Taking effect on August 28, the removal means that South Korea will no longer have easy access to Japanese imports. While not an outright ban, South Korean companies may face delays in obtaining goods, possibly spurring production cuts and impacting the country’s high-tech manufacturing industry.

“In this situation, China will emerge as a beneficiary. China will drive a wedge between Japan and South Korea,” Brad Glosserman, deputy director at the Tama University Center for Rule Making Strategies tells GTR.


Two losers and a winner

 China could be the winner of this trade squabble for several reasons; Korea will reroute supply chains, some of which will go through China, and if Seoul and Tokyo are at odds, Japan and Korea’s ability to influence Beijing as strategic allies is reduced, says Glosserman.

“A Chinese-dominated regional order will provide less freedom to countries and Beijing will provide less diplomatic space. If that is correct, then it’s in both Seoul and Tokyo’s long-term interest to work together to balance against Beijing. Their tensions make that unlikely and difficult,” he says.

He explains South Korea will already be looking elsewhere for its supply chain needs, to Russia and China, and that Japan’s image as a reliable supplier to South Korea has been irrevocably damaged.

Glosserman, who is also a senior advisor for Pacific Forum, a policy research institute focused on the Asia Pacific region, adds: “The Japanese are long-term losers. They made this move out of sheer frustration. South Korea will make alternative arrangements to the detriment of Japanese companies.

“South Korea is losing as well, they have been guided by emotional domestic politics rather than strategic trade decisions. There is also short-term damage to the companies that are going to be struggling to find alternative sources of supply in South Korea.”

International trade systems and global supply chains are very adaptable. There will be delays in export decisions, but Japanese suppliers should be able to find other countries to export to, with Asia likely to absorb that capacity.


When and why did it kick off?

The trade war kicked off in July after Japan’s Prime Minister Shinzo Abe decided to tighten controls on exports of three chemicals (fluorinated polyimide, photoresists and hydrogen fluoride) to South Korea, citing security reasons. These chemicals are vital for making semiconductors, which are used in the manufacture of smartphones and computers.

Korea depends on semiconductors, with Oxford Economics estimating that if current trade tensions led to a 10% fall in semiconductor production, the impact on exports could see Korea’s GDP growth slow to an average 1.6% per year in 2019-20, versus the current growth forecast of 2.1%.

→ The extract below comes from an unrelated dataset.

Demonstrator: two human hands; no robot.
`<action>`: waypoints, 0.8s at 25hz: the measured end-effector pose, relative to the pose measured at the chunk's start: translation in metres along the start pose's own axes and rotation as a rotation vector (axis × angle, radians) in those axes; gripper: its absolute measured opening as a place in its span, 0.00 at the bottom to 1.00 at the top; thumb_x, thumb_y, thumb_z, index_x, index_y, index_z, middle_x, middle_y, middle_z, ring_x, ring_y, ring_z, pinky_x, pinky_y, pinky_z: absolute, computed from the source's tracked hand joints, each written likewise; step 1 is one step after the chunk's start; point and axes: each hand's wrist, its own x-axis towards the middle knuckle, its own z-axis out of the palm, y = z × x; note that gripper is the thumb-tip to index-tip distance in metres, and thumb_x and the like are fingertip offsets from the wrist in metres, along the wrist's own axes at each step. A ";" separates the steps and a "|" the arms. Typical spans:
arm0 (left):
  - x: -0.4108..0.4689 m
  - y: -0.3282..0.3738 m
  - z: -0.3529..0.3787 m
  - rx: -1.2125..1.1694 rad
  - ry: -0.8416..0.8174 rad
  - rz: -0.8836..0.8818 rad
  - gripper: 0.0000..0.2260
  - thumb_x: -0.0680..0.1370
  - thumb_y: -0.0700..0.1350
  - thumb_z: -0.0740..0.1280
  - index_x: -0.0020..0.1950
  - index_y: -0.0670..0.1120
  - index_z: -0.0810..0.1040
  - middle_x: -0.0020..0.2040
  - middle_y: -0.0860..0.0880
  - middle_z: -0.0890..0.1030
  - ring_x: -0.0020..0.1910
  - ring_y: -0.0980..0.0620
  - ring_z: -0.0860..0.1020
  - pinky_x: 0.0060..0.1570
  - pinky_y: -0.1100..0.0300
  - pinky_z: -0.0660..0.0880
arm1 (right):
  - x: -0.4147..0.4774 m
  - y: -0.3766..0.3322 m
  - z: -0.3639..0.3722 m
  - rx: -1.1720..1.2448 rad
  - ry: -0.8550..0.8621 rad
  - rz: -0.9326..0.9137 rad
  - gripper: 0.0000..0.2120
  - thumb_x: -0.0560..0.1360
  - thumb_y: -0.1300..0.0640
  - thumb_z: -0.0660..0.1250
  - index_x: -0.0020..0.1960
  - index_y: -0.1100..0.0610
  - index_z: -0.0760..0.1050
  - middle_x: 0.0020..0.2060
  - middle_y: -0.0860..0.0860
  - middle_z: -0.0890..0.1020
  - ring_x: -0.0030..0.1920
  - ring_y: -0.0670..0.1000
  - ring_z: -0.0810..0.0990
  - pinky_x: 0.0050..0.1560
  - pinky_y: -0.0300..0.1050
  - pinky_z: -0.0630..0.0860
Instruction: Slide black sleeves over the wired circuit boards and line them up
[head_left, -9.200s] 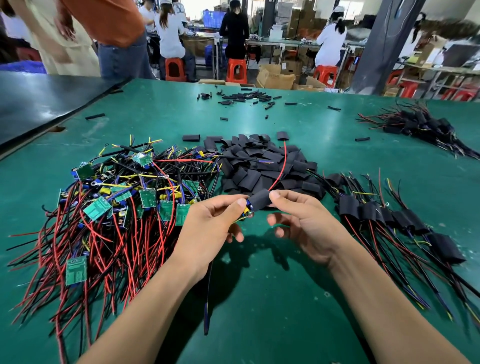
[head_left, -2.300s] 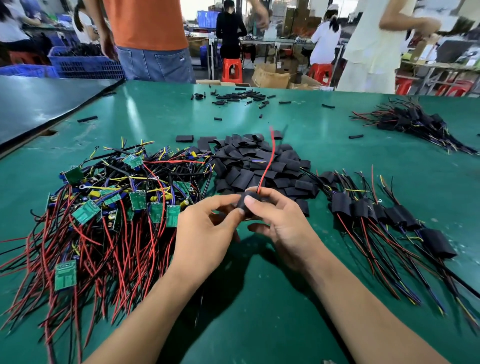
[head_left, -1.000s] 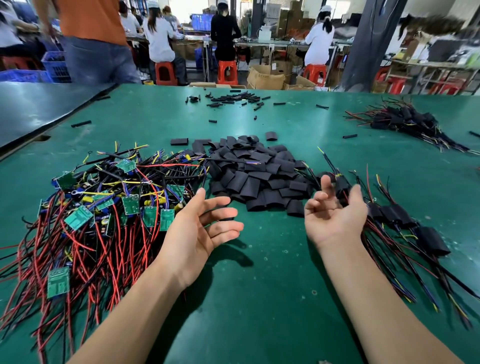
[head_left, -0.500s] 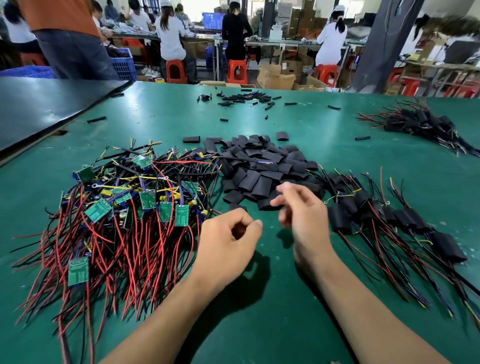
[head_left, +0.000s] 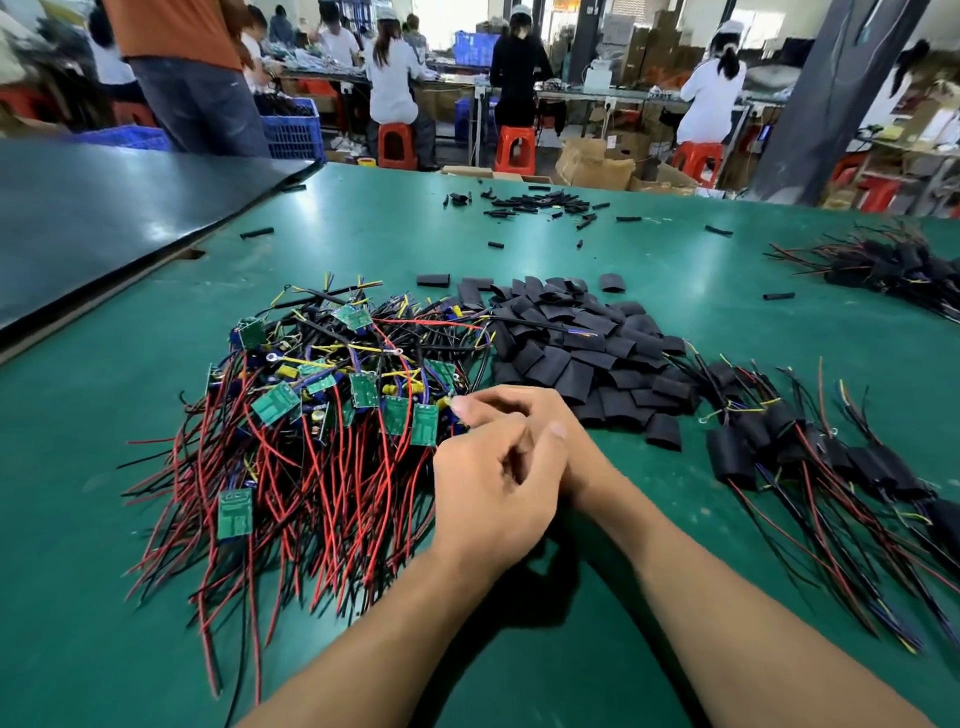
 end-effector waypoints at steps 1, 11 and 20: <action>0.001 -0.001 0.001 -0.003 0.021 -0.023 0.20 0.74 0.55 0.64 0.28 0.52 0.58 0.21 0.54 0.61 0.23 0.57 0.61 0.26 0.68 0.57 | 0.005 -0.003 -0.001 -0.017 -0.039 0.030 0.14 0.73 0.42 0.74 0.43 0.53 0.83 0.32 0.45 0.82 0.33 0.44 0.78 0.39 0.43 0.73; 0.007 0.004 0.002 -0.251 -0.109 -0.165 0.25 0.77 0.58 0.62 0.29 0.43 0.59 0.27 0.46 0.59 0.29 0.53 0.58 0.30 0.53 0.55 | 0.007 -0.022 -0.022 -0.205 0.301 -0.138 0.05 0.76 0.51 0.72 0.43 0.51 0.83 0.35 0.43 0.83 0.35 0.41 0.77 0.40 0.35 0.72; 0.023 -0.014 -0.003 -0.141 0.005 -0.338 0.07 0.82 0.47 0.63 0.50 0.48 0.80 0.40 0.52 0.82 0.41 0.53 0.81 0.45 0.47 0.79 | 0.003 -0.040 -0.062 -0.188 0.521 -0.060 0.12 0.77 0.46 0.66 0.39 0.50 0.79 0.26 0.45 0.79 0.28 0.45 0.76 0.34 0.39 0.72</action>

“The initial trigger was a court decision last year by South Korea that argued Japanese firms should pay compensation for forced wartime labour [during its occupation of the Korean peninsula from 1910 to 1945]. The Japanese defence was that the 1965 treaty between Japan and Korea resolved this,” says Glosserman.

Now, Japanese firms need to get approval for the sale of materials to South Korea, piling pressure on South Korea to resolve the legacy dispute.


Tallying up tensions

At present, Japan’s GDP sits at US$4.9tn, more than three times that of South Korea’s (US$1.5tn). But, if both countries continue to engage in tit-for-tat measures; growth could slow, global supply chains could be disrupted, and Korea’s manufacturing sector could take a major blow.

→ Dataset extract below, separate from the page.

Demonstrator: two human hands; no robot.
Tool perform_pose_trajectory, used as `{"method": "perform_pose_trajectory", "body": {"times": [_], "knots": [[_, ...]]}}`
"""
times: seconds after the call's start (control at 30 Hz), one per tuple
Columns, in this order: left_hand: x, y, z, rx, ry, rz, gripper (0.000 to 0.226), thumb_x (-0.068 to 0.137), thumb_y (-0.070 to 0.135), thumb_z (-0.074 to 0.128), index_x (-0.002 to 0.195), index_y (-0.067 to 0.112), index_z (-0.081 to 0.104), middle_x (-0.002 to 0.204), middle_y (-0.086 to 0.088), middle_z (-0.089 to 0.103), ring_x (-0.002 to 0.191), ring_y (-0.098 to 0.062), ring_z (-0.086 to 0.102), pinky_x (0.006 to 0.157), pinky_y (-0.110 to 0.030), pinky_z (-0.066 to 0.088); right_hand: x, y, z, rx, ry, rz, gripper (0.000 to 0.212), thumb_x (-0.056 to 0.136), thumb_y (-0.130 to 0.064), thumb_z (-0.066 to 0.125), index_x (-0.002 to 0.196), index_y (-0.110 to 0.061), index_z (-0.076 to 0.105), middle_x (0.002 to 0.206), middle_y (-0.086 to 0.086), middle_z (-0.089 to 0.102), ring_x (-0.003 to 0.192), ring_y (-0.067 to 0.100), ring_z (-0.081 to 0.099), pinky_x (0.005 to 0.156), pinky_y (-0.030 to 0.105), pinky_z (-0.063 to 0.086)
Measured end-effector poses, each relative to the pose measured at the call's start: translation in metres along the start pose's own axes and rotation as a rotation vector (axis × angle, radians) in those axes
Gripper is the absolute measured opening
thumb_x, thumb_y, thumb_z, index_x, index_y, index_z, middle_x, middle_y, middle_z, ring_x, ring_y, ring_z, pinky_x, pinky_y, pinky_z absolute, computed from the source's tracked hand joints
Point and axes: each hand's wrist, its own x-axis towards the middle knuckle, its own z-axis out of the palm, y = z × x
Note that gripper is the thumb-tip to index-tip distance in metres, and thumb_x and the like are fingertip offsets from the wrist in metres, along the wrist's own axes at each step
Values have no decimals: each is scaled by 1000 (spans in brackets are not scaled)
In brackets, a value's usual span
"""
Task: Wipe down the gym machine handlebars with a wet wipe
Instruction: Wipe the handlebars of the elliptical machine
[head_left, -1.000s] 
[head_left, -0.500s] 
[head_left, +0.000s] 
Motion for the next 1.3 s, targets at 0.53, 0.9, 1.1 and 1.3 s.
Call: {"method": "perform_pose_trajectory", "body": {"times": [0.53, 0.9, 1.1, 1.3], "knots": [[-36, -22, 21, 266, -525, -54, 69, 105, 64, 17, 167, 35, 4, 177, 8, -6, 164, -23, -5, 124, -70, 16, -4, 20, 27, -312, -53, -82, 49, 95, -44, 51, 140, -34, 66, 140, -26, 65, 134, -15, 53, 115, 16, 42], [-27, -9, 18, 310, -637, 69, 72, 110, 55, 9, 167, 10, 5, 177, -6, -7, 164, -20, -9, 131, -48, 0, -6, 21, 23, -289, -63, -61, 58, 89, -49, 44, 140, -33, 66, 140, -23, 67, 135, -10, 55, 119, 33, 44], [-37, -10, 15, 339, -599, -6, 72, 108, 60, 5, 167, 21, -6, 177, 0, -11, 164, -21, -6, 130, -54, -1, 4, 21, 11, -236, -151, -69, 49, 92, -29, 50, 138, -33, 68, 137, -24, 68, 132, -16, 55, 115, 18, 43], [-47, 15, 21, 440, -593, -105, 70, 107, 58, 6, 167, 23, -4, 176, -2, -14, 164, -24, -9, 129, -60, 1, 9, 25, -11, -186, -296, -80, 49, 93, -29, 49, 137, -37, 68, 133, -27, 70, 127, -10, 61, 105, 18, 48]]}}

Glosserman adds: “Japan is providing several products which are vital to South Korean companies, the monetary value of which is not huge, but you are threatening the supply chain of some very important products.”

Glosserman says he has been meeting US government officials about the trade feud. “Historically, the US has been the mediator, or the force that has brought Japan and Korea together. But the US does not have the energy or initiative to do this right now, so what will happen is this is probably going to get worse for a while before it gets better.

“The tension between South Korea and Japan is a problem. You have politicians in South Korea that are eager to exploit tensions for their own domestic purposes. In some ways, the Japanese are not at fault, but they are also in no position to backdown,” he concludes.